10/17/2012

Chile’s student leaders to receive international human rights award

Student movement leaders Camila Vallejo and Noam Titelman
will accept an award from the Institute for Policy Studies on
behalf of the movement Wednesday.
Leaders from Chile’s student movement are set to receive the 2012 International Letelier-Moffitt Human Rights Award, presented by the Institute for Policy Studies (IPS), in Washington D.C. Wednesday.

Camila Vallejo and Noam Titelman, representatives of the country’s two most influential student federations, will accept the award on behalf of the broader movement.

“We have been inspired not just by the action of the Chilean students, but by their ideas – ideas toward true democracy and changing the system so that it works for the many, not just the few,” IPS Director John Cavanagh told The Santiago Times. “Chilean struggles have been in our hearts for a long time.”

The Chilean student movement has been active consistently since mid-2011, as students, parents and teachers have fought for education reform in Chile. Student marches continue to draw thousands of protesters, though they are also frequently marred by violence.

“During 2011 we saw almost all schools and universities paralyzed for almost six months, over one million people marching in the streets and students willingly losing their academic year,” Titelman told Democracy Now. “All of this is because something is obviously not working with this extremely privatized educational system.”
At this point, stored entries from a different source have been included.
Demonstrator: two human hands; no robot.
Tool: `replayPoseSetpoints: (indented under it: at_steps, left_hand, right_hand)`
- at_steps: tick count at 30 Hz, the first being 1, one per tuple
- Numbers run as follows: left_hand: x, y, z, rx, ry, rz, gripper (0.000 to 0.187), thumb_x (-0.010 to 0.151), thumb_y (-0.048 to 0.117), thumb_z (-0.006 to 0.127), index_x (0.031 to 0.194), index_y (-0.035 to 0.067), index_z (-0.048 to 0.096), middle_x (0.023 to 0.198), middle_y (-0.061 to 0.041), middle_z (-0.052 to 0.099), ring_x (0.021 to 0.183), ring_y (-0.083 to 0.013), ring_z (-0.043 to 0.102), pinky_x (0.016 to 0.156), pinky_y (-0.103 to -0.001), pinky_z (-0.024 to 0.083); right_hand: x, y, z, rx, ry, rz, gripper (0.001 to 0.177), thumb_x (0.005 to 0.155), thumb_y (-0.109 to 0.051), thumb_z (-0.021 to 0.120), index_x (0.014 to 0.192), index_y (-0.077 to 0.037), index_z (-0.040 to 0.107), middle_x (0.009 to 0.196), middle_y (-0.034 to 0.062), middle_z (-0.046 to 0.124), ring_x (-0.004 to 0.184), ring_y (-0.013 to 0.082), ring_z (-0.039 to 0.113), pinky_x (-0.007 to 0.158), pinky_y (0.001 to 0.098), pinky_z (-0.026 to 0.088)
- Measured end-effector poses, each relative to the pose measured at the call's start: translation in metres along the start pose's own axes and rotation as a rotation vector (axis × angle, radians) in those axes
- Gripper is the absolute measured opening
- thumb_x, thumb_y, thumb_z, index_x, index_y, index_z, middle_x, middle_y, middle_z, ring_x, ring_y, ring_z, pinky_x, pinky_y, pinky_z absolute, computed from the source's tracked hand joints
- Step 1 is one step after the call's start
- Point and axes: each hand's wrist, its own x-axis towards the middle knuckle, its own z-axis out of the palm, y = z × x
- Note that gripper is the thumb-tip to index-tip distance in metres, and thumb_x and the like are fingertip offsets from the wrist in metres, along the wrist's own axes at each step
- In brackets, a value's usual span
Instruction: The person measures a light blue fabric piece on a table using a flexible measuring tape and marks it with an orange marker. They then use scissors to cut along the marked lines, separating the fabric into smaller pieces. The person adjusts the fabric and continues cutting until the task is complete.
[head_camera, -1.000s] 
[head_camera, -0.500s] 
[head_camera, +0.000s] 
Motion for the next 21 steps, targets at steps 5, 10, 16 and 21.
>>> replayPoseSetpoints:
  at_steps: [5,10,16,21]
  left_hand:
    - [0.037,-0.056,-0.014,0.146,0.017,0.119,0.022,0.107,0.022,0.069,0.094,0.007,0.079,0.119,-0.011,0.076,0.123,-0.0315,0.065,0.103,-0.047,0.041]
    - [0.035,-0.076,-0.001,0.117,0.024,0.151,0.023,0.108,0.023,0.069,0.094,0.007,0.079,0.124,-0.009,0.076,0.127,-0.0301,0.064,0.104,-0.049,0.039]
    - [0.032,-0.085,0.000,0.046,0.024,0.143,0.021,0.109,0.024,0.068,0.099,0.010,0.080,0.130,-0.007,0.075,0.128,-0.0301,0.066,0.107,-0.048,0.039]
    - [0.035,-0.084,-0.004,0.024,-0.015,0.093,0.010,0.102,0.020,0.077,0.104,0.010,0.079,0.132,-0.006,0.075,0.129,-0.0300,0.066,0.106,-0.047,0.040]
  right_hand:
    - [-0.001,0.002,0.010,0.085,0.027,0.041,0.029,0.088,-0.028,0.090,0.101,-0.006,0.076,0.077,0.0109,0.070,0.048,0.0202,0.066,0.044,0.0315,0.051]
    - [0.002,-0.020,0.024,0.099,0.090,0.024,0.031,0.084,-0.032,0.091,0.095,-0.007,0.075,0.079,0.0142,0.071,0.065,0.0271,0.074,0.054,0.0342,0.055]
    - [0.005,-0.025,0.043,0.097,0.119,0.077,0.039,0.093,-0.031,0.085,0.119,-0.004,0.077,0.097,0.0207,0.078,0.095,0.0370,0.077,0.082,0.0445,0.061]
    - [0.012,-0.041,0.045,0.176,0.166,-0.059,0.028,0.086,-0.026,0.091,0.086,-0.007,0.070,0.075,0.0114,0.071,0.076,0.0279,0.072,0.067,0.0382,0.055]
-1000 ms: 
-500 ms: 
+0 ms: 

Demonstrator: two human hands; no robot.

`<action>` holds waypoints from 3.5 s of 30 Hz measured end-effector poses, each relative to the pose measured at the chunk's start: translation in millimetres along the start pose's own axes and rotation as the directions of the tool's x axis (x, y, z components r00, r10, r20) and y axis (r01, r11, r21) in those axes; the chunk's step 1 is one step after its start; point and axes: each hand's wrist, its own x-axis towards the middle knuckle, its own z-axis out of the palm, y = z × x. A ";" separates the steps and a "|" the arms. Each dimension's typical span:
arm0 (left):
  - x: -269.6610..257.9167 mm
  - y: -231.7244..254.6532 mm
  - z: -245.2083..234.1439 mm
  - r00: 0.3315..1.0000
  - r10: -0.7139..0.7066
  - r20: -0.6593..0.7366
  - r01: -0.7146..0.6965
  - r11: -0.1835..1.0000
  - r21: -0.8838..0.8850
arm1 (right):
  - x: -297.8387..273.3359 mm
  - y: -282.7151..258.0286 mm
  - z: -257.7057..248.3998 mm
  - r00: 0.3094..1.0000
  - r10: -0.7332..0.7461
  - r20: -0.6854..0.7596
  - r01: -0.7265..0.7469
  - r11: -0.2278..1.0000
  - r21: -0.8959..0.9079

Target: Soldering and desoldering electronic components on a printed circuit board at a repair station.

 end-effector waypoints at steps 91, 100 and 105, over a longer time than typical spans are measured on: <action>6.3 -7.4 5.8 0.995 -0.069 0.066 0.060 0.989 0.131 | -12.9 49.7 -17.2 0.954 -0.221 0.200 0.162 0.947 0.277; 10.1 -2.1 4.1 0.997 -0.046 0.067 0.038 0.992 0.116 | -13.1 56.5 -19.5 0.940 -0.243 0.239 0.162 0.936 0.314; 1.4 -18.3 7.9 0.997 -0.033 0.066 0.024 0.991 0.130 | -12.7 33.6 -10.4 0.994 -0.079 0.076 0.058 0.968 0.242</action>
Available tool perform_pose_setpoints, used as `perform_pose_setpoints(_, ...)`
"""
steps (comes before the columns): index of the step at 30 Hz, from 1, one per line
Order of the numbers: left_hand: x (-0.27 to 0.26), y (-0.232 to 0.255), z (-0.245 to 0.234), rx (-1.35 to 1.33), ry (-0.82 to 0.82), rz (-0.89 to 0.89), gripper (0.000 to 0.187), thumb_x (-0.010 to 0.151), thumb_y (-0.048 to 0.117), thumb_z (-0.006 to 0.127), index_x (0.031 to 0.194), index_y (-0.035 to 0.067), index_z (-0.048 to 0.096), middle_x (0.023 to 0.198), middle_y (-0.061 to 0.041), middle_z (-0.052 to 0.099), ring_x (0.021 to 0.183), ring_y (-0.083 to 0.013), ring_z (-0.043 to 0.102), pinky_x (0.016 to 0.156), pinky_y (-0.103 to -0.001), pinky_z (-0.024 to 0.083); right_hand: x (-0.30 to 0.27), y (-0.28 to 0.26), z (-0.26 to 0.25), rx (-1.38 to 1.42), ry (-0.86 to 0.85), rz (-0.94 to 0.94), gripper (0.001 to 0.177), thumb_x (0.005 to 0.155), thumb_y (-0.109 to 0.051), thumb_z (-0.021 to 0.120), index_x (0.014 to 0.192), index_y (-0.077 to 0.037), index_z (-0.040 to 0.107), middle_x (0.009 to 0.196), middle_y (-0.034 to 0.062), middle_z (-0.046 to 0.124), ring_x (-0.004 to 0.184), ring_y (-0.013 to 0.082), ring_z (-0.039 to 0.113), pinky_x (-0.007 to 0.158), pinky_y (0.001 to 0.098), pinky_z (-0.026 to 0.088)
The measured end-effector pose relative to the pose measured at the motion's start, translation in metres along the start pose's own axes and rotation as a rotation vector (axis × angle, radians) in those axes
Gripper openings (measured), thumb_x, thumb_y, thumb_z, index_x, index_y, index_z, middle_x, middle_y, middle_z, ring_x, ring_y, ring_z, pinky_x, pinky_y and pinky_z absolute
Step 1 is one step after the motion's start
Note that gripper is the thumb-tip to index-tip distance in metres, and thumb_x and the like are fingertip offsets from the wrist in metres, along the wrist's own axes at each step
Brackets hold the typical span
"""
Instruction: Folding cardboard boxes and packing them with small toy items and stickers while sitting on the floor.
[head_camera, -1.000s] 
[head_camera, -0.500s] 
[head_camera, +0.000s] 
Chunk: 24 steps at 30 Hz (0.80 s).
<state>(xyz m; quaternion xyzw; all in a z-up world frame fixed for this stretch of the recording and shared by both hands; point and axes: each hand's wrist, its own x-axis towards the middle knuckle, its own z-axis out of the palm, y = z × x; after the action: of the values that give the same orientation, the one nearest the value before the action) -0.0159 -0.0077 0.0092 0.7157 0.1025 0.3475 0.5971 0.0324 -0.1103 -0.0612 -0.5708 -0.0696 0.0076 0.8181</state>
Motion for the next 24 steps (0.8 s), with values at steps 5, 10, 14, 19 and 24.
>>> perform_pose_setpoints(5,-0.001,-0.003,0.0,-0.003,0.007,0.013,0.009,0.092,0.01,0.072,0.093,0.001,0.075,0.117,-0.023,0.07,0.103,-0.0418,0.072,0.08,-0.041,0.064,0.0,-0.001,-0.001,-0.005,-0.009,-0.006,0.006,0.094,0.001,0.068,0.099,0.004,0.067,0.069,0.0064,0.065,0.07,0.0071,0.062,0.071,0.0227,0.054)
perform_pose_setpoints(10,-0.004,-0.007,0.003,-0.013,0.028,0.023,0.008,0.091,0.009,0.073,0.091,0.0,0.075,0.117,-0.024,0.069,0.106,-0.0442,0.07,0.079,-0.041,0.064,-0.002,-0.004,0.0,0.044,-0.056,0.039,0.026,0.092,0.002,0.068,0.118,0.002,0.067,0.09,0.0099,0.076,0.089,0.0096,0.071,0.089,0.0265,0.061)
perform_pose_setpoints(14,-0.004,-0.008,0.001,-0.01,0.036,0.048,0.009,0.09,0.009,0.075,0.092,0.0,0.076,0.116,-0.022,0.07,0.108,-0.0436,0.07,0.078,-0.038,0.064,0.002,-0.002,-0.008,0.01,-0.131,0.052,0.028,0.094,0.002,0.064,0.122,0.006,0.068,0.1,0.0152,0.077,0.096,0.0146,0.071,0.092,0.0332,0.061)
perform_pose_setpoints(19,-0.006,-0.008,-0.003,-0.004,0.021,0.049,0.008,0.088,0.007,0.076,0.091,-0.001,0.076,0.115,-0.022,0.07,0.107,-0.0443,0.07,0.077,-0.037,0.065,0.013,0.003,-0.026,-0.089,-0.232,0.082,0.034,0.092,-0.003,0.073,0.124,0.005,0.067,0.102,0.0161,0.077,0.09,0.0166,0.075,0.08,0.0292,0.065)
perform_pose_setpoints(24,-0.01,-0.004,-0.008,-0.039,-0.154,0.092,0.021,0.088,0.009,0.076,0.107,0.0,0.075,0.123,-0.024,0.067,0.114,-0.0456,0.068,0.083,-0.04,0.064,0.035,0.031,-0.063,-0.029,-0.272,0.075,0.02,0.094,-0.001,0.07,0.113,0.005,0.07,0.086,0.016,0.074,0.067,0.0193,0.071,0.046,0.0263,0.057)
Vallejo, vice president of the Student Federation of Unversidad de Chile (FECH), and Titelman, president of the Santiago Catholic University Student Federation, traveled to the United States on Monday to meet with student groups at New York University and City University of New York.

As part of a speaking tour facilitated by IPS, the two student leaders will also visit American University in Washington D.C. and Harvard University in Boston where they will discuss education reform in Chile, students organizing in Chile and how these relate to students organizing in the United States.

Cavanagh said IPS hopes this global recognition and speaking tour will “spur further conversation and collaboration in the global student movement.”